Presque tout le monde a déjà ressenti la pression de participer à quelque chose qu’il sait être mal, simplement parce que refuser coûterait cher : l’emploi, l’amitié, la place dans le groupe. L’Église de Thyatire vivait exactement cette pression, et la femme que Christ appelle Jézabel en était le centre.
Thyatire était une ville de corporations : tissage, teinturerie, travail du bronze. Chaque corporation avait son dieu protecteur, et les banquets de confrérie comprenaient des aliments sacrifiés aux idoles et des pratiques sexuelles liées au culte. Refuser d’y participer pouvait coûter le gagne-pain de toute une famille.
Jésus félicite l’Église de Thyatire pour son amour, sa foi, son service et sa persévérance, reconnaissant qu’elle faisait maintenant plus qu’au commencement (Apocalypse 2:19). Mais il y a un reproche grave : l’Église tolérait Jézabel, « cette femme qui se dit prophétesse » (Apocalypse 2:20).

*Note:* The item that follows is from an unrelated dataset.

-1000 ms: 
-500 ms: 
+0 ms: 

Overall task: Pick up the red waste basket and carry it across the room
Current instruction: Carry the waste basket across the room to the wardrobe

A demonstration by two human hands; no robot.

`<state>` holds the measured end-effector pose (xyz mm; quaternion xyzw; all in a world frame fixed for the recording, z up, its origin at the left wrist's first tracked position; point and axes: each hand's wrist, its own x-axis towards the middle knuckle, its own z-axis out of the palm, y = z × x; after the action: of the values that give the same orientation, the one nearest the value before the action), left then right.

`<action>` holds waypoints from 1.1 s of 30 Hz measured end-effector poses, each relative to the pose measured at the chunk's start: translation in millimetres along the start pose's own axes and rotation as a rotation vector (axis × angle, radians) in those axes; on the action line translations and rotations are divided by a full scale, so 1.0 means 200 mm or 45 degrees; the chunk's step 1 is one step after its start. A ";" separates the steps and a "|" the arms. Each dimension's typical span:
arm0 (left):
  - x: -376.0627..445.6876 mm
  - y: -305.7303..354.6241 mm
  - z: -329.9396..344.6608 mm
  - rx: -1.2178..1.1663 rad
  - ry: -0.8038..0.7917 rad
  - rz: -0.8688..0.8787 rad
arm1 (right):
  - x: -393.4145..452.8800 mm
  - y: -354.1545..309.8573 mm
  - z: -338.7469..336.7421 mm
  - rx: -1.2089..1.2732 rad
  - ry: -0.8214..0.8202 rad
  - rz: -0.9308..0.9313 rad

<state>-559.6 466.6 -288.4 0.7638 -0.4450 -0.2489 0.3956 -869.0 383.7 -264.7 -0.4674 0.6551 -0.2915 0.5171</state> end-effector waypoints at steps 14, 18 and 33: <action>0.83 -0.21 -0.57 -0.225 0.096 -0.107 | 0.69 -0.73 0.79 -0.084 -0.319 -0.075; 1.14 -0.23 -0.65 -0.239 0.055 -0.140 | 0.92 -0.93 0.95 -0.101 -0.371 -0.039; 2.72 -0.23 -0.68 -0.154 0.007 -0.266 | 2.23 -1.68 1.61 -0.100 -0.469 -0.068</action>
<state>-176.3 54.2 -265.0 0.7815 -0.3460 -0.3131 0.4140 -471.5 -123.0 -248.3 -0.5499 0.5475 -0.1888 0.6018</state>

Avec l’autorité d’une prophétesse, elle enseignait que suivre Christ était compatible avec l’immoralité sexuelle et le fait de manger des sacrifices idolâtres (Apocalypse 2:20). Le nom n’est pas un hasard : il évoque la reine Jézabel de l’Ancien Testament, qui imposa le culte de Baal sur Israël (1 Rois 16:31). Des siècles plus tard, sans aucun lien de parenté réel, elle réapparaît selon le même schéma d’idolâtrie et de séduction spirituelle.
Christ affirme qu’il lui avait déjà donné du temps pour se repentir, et qu’elle a refusé (Apocalypse 2:21). Le jugement annoncé est sérieux : la maladie pour elle, la souffrance pour ceux qui commettent l’adultère avec elle, et la mort pour « les enfants de cette femme » qui ne se repentiraient pas (Apocalypse 2:22,23).

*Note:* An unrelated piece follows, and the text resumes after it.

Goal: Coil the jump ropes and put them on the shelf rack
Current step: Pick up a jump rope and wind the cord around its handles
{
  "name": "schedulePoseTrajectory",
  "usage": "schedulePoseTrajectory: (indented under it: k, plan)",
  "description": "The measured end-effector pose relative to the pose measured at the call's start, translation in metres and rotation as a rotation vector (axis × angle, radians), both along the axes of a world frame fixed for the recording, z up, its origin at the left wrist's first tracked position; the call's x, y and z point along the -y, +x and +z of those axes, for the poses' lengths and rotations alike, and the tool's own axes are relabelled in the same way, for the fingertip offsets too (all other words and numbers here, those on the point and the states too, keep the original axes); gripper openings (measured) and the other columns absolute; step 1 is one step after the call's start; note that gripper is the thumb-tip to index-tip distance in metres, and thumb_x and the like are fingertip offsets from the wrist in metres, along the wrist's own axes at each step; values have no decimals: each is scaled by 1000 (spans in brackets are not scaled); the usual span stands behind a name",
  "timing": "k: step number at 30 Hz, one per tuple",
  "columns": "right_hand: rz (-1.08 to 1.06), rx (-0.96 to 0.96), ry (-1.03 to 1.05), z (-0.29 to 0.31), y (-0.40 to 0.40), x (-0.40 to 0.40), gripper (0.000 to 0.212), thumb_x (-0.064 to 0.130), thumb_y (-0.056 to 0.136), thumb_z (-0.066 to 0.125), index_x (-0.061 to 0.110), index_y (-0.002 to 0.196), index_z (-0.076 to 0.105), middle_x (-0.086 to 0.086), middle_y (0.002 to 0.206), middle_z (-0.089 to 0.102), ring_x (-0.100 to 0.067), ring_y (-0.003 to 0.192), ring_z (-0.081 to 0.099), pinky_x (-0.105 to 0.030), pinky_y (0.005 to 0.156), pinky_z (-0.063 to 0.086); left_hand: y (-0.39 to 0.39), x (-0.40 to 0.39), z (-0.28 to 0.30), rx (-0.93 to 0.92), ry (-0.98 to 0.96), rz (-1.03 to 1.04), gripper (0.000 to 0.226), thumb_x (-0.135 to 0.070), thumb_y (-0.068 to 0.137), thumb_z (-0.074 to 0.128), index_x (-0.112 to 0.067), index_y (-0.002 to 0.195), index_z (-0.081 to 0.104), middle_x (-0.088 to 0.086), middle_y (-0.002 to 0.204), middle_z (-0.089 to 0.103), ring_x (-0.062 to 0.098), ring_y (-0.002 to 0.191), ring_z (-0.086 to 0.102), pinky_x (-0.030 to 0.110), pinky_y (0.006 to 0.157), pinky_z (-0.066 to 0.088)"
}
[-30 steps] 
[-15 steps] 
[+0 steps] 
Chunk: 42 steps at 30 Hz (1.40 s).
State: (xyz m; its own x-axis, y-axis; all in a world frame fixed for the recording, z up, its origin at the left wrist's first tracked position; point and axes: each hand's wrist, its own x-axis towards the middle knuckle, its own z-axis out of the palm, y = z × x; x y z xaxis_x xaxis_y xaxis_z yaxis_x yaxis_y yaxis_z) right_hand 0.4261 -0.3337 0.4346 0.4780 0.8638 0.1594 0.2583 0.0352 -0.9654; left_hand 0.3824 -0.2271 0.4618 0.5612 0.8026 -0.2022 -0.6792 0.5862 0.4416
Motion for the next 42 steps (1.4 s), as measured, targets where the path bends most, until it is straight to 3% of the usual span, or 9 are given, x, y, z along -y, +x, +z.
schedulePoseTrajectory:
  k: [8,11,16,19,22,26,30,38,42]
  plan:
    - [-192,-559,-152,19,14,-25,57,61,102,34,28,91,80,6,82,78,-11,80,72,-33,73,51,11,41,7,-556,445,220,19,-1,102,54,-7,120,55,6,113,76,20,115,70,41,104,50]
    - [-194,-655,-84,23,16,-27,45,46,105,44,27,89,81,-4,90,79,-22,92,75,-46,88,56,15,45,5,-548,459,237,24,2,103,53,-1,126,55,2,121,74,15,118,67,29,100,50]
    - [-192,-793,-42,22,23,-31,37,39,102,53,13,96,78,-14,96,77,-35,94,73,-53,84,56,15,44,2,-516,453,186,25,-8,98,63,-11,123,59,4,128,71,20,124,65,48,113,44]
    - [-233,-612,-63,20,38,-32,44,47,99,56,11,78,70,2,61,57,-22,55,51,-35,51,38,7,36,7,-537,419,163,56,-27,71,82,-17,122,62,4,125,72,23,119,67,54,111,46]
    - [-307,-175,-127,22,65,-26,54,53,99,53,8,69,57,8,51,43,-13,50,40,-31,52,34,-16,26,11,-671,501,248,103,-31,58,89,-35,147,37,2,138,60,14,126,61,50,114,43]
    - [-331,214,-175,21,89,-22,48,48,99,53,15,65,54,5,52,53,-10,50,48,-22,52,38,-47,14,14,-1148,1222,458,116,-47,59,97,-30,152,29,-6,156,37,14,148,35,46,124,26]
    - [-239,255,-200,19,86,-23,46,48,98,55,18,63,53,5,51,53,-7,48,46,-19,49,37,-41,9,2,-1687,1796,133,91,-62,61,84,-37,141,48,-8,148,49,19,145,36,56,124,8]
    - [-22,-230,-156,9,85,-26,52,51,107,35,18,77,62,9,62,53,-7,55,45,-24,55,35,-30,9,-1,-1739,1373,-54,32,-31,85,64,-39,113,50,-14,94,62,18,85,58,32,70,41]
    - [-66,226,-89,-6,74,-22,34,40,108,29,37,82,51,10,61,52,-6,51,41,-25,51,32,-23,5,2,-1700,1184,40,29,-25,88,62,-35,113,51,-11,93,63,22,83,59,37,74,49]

Nous ne connaissons ni son âge, ni son origine, ni la fin de son histoire ; la Bible ne rapporte que peu de détails biographiques à son sujet. Le texte n’a pas pour but de raconter une biographie, mais de consigner un avertissement : ce qu’elle a enseigné et ce que Christ y a répondu.
Cette lettre dérange parce qu’elle mêle un éloge sincère à une tolérance dangereuse : une Église peut vraiment aimer, servir et persévérer, tout en laissant une place à ce qui détruit de l’intérieur. Jésus n’accepte pas la pureté sans l’amour, ni l’amour sans discernement ; il demande les deux ensemble, et c’est ce qu’il continue de demander à chaque Église qui lit cette lettre aujourd’hui.